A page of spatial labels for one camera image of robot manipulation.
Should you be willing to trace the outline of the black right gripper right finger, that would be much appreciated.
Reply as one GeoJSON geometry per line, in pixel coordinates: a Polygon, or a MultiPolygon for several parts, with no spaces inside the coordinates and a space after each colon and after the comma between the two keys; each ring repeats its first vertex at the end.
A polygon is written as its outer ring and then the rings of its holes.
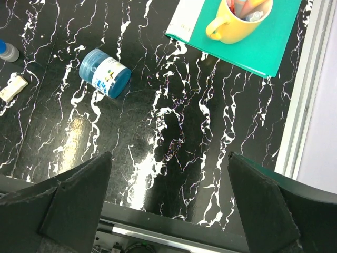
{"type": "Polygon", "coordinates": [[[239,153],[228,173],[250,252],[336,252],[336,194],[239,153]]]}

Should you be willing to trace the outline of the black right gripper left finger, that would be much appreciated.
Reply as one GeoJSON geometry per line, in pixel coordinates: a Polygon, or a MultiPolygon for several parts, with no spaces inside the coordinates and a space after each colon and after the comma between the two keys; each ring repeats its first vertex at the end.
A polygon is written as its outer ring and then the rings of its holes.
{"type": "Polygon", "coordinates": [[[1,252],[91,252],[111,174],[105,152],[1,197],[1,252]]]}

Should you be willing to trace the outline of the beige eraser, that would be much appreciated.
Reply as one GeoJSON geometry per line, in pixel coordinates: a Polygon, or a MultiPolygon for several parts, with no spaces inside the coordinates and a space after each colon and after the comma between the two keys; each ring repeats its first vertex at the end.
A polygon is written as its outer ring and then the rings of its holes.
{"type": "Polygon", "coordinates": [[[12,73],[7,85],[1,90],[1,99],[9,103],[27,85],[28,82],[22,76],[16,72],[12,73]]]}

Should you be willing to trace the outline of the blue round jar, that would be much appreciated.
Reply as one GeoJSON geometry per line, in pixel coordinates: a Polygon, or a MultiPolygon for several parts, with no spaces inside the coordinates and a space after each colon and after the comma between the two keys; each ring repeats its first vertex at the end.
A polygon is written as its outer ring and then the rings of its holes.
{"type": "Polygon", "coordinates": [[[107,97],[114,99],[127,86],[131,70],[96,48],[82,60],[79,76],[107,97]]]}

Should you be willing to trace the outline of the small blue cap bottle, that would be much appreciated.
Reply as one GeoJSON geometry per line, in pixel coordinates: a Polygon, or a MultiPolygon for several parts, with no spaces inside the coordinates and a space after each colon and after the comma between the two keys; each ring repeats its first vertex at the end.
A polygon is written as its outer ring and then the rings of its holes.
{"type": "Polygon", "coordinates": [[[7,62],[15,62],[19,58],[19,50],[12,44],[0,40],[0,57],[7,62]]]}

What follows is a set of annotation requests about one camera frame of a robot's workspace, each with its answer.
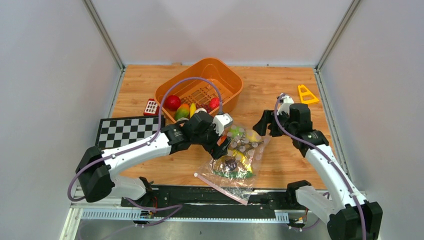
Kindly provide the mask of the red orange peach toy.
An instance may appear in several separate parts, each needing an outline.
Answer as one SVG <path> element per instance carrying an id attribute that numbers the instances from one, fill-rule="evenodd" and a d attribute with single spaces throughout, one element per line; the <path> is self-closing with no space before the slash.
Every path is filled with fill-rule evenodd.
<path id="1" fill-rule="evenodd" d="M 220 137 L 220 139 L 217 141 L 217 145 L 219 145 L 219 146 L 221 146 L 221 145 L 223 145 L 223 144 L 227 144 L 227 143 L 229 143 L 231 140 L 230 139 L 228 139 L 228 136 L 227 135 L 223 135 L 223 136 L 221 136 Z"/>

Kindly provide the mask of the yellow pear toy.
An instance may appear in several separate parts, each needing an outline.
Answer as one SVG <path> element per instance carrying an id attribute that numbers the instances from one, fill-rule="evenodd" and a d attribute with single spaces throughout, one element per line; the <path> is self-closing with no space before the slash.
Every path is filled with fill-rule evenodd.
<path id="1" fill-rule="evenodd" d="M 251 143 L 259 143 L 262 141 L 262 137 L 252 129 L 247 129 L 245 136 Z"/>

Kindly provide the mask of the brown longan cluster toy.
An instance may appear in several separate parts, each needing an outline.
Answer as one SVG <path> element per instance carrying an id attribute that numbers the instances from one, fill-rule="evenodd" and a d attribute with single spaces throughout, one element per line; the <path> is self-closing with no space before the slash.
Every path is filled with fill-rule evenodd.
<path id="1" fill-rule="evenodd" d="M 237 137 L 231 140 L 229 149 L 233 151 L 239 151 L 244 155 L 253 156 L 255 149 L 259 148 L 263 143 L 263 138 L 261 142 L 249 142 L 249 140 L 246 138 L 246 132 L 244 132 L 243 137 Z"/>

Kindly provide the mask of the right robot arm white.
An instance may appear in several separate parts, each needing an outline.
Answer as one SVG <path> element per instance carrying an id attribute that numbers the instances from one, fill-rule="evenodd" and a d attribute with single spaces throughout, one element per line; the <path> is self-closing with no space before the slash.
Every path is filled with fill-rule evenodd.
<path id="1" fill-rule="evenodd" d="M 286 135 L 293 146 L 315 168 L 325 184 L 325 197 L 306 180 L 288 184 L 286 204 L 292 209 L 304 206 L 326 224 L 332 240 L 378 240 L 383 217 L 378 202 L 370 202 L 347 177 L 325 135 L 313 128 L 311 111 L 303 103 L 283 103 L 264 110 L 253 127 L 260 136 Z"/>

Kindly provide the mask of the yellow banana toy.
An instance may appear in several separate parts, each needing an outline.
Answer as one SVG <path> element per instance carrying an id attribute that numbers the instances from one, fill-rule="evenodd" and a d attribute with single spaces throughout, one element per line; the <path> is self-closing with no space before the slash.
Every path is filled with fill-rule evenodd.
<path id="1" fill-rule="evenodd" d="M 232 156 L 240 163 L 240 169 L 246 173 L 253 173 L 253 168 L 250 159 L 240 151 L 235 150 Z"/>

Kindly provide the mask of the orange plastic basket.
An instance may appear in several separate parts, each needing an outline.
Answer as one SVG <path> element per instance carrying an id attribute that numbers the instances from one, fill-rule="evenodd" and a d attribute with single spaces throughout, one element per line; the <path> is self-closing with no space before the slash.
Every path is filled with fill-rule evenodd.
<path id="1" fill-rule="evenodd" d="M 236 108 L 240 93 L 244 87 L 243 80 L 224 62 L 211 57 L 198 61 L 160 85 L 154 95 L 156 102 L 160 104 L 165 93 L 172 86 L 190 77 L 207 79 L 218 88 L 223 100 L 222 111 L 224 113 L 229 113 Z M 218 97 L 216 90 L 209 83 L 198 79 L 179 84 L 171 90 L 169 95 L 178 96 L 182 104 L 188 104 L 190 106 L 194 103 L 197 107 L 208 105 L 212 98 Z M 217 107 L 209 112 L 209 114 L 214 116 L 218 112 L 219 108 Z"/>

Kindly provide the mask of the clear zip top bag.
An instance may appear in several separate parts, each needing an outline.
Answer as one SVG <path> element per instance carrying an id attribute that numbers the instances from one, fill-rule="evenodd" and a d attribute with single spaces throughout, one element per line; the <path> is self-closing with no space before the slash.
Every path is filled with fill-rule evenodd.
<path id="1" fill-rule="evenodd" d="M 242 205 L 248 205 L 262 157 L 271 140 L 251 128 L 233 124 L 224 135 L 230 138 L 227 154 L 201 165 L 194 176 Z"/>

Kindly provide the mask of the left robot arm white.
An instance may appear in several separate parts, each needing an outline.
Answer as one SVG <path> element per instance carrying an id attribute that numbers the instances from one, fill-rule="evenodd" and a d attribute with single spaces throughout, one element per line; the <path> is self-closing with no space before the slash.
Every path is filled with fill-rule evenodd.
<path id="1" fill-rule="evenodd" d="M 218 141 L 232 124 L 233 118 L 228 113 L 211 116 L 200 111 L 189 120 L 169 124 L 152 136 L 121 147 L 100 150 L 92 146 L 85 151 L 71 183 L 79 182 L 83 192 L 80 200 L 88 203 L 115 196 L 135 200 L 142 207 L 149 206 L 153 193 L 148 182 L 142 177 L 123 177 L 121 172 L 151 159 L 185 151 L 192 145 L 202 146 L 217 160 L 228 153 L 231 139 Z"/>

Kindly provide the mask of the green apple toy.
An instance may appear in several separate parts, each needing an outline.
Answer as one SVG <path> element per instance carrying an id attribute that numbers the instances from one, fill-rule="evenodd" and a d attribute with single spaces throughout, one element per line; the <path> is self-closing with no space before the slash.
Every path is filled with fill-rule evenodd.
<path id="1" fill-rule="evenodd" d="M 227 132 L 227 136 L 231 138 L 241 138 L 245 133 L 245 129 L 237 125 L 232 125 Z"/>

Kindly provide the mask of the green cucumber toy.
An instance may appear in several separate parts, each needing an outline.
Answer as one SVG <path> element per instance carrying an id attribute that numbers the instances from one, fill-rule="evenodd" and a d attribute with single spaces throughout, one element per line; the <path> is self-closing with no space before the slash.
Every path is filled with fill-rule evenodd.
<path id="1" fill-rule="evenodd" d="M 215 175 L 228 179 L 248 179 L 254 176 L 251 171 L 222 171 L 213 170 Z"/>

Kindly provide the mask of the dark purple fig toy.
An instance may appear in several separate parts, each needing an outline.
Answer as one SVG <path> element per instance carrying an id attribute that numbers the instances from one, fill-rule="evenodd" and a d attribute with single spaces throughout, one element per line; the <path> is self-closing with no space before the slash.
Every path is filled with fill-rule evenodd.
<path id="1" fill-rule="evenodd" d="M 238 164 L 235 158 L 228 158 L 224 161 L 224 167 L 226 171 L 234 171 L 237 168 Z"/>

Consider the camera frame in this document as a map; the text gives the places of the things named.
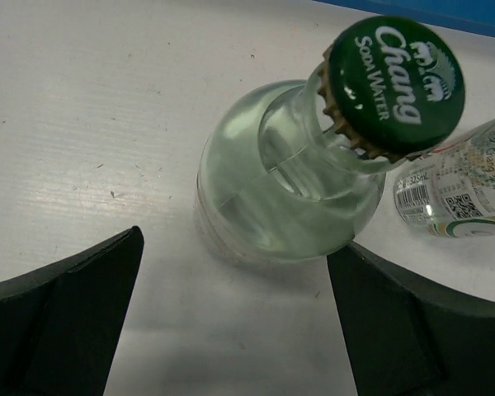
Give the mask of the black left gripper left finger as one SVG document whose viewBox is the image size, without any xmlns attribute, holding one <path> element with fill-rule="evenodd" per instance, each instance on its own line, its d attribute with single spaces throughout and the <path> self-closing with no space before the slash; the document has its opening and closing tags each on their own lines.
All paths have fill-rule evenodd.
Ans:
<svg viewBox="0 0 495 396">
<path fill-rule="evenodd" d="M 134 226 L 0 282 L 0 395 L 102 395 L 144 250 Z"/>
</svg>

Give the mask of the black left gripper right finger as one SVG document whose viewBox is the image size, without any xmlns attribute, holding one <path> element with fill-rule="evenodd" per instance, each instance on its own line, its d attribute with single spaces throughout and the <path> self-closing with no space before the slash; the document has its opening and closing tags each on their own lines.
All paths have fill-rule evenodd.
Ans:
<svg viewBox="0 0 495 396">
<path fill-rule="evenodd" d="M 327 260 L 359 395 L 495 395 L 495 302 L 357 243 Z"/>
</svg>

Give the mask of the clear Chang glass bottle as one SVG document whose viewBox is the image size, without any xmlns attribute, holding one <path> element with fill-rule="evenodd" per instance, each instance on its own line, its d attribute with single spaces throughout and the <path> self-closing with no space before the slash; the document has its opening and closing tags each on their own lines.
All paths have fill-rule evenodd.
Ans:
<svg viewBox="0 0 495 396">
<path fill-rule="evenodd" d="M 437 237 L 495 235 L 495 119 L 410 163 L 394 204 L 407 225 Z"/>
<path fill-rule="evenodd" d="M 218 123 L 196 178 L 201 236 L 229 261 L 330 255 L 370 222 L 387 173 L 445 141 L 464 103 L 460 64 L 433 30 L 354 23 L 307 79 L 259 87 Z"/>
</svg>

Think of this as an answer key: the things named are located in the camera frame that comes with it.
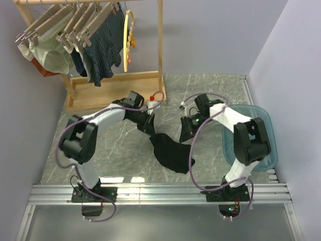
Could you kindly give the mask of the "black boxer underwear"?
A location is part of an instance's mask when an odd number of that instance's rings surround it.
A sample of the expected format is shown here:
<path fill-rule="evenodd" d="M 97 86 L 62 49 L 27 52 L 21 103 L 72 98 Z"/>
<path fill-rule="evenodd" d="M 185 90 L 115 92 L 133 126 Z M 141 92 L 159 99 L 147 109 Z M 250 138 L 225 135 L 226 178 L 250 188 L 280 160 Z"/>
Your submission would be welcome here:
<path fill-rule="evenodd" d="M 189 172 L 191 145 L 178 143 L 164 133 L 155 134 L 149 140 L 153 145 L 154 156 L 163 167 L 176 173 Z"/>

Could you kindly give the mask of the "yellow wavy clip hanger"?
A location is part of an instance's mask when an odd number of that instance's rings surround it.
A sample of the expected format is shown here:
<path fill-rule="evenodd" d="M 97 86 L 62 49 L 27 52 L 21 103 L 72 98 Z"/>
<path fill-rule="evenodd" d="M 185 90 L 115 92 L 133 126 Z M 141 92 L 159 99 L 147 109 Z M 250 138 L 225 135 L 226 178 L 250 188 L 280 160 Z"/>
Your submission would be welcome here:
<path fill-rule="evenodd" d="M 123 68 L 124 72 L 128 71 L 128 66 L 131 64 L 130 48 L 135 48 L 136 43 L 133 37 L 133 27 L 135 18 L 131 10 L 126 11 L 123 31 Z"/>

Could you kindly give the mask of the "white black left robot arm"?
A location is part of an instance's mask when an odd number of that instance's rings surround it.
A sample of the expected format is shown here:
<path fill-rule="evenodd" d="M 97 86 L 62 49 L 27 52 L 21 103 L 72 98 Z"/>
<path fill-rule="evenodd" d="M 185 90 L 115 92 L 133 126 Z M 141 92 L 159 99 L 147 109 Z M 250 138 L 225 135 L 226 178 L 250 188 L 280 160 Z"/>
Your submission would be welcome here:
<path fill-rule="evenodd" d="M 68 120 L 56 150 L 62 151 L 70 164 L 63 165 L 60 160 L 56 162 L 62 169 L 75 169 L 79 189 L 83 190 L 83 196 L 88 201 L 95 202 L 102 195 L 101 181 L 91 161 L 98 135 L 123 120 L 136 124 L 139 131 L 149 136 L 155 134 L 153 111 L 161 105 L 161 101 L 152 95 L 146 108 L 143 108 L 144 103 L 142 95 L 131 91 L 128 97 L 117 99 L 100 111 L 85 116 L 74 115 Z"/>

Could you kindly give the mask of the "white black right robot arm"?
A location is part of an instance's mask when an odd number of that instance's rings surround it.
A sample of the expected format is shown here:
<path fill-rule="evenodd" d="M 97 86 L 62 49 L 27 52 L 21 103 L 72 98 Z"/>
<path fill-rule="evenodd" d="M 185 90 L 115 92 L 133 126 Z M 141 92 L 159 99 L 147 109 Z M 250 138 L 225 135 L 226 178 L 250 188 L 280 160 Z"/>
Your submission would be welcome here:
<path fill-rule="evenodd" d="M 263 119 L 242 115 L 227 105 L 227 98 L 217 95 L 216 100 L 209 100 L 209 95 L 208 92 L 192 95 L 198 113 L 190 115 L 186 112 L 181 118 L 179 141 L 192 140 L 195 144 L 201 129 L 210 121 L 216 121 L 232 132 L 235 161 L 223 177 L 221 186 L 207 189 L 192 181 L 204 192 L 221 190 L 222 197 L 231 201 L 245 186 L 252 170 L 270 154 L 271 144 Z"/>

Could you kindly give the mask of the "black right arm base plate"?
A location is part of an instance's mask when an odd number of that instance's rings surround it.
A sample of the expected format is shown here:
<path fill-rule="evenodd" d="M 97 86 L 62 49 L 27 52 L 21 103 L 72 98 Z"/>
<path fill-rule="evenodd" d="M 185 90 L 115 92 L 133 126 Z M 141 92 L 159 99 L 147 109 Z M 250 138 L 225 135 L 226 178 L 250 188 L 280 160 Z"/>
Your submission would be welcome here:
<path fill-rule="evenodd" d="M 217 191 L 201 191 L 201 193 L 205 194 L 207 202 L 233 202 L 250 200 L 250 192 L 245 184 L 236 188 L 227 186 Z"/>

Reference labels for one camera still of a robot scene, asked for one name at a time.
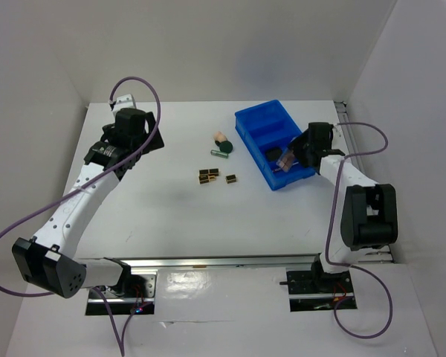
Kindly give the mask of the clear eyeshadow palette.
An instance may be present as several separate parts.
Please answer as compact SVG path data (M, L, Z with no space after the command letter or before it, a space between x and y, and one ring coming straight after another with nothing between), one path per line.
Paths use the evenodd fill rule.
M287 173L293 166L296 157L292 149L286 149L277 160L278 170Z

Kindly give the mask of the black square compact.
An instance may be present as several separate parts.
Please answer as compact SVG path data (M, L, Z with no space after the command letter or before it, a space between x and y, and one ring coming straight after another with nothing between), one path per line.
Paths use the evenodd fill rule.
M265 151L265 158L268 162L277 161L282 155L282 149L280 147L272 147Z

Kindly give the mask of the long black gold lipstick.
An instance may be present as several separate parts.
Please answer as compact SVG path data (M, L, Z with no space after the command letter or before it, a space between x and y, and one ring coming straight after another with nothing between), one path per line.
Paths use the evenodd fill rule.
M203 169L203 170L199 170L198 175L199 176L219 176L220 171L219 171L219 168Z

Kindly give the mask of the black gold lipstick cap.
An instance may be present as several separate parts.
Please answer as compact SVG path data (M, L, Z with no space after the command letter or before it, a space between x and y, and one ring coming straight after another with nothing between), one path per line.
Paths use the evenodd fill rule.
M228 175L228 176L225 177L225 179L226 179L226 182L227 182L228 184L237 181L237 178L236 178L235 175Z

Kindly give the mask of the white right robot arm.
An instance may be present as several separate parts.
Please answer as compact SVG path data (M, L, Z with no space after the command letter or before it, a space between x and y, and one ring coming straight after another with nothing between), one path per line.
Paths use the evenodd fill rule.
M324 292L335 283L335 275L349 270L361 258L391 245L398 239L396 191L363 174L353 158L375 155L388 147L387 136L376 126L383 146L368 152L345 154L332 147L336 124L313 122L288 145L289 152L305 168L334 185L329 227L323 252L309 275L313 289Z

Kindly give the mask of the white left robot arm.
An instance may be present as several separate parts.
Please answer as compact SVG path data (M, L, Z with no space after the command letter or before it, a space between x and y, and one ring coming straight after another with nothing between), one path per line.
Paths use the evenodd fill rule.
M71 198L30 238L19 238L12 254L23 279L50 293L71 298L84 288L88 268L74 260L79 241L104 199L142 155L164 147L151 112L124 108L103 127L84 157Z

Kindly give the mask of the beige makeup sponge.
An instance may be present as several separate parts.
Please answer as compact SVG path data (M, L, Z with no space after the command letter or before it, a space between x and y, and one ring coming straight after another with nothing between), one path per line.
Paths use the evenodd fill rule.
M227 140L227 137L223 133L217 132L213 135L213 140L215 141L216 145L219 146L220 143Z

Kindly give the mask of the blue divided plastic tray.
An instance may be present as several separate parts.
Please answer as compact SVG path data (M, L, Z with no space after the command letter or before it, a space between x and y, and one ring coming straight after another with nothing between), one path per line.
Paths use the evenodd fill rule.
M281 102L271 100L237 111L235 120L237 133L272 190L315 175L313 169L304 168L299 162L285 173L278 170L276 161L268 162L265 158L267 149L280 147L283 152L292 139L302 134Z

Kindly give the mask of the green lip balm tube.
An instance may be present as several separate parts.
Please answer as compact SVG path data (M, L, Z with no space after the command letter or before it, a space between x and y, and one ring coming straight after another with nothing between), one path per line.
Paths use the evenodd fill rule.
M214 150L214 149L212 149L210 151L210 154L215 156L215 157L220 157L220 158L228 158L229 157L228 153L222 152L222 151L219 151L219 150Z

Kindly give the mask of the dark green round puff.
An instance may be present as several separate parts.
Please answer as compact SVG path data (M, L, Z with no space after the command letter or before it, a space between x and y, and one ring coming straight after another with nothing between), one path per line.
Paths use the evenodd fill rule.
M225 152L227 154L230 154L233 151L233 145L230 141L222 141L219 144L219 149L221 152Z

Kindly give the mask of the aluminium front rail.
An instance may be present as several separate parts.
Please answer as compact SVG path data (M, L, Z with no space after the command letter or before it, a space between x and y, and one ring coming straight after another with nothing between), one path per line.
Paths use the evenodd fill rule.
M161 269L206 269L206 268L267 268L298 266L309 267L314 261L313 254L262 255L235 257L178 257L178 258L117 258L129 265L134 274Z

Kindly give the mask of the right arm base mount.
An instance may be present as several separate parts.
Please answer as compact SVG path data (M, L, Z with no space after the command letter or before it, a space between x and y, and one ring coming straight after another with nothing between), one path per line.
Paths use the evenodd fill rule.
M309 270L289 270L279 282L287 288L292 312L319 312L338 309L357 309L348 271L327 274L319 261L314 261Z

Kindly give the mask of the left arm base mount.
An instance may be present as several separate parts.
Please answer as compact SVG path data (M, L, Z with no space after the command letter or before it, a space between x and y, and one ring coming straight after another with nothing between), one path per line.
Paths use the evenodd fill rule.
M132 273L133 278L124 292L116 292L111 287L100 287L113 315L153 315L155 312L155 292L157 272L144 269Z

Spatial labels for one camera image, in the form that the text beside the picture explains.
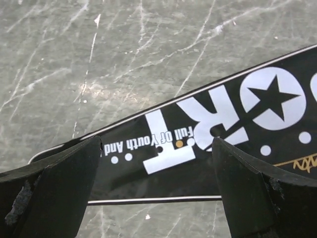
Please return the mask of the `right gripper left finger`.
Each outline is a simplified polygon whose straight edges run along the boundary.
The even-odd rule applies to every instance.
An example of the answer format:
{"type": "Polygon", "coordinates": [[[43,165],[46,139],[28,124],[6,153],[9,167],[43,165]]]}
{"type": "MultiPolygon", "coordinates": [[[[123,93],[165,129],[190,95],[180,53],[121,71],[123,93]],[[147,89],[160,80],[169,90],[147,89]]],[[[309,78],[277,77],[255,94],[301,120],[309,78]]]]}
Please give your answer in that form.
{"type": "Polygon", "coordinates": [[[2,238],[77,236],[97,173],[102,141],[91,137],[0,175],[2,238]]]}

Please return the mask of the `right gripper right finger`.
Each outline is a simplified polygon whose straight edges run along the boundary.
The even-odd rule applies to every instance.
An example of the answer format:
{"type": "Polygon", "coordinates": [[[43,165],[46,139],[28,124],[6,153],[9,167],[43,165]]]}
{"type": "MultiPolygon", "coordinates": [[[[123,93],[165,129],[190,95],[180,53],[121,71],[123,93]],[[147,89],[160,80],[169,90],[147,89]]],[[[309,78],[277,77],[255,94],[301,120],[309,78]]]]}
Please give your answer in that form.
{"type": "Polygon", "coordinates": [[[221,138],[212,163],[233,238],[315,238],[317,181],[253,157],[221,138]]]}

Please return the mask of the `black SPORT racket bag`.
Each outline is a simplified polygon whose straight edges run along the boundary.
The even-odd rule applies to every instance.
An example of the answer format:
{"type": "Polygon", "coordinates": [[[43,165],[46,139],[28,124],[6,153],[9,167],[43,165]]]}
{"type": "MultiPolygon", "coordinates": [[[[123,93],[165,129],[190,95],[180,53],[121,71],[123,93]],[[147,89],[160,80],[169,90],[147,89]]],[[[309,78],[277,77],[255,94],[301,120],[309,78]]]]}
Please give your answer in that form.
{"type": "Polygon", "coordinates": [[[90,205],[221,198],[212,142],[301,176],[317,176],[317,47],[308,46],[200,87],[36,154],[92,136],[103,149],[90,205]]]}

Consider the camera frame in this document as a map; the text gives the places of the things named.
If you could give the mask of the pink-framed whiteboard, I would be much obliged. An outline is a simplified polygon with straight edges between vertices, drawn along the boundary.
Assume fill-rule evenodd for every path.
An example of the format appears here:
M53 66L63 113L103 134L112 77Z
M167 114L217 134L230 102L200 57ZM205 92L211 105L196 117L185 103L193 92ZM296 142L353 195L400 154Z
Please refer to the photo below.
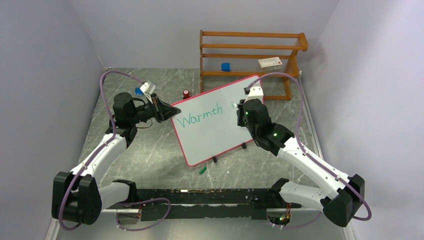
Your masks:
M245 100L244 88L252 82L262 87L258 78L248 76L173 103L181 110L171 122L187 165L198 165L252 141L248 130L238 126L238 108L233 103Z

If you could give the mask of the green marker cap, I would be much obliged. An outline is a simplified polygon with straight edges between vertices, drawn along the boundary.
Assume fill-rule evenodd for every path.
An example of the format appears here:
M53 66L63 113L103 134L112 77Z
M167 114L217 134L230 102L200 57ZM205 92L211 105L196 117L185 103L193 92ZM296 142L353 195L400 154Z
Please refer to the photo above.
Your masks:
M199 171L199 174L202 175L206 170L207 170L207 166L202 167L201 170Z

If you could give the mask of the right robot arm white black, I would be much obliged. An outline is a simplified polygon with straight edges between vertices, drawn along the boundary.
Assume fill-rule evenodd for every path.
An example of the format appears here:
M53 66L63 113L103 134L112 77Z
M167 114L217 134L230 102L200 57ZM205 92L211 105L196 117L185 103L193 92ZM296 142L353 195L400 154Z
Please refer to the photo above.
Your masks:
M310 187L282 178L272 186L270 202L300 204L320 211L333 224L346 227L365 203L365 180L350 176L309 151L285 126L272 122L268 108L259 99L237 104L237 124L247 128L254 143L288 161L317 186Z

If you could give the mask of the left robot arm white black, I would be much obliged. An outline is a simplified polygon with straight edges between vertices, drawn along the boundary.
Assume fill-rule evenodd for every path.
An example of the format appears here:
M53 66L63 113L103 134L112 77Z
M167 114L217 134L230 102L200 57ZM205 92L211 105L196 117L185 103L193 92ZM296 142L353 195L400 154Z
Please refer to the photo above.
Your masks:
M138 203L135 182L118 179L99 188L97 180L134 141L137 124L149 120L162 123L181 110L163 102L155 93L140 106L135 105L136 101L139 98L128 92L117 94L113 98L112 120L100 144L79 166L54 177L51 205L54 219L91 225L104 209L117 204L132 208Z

▬▬▬

## Prompt
Check each line above for the string "Should" and copy every line that has it.

## Expected answer
Should you be willing to trace the outline of the black right gripper right finger, that would be much appreciated.
Should you be willing to trace the outline of the black right gripper left finger, that would be much appreciated.
Should you be willing to trace the outline of the beige eraser, that would be much appreciated.
Should you be willing to trace the outline of the blue round jar, that would be much appreciated.
Should you be willing to trace the outline of the small blue cap bottle, that would be much appreciated.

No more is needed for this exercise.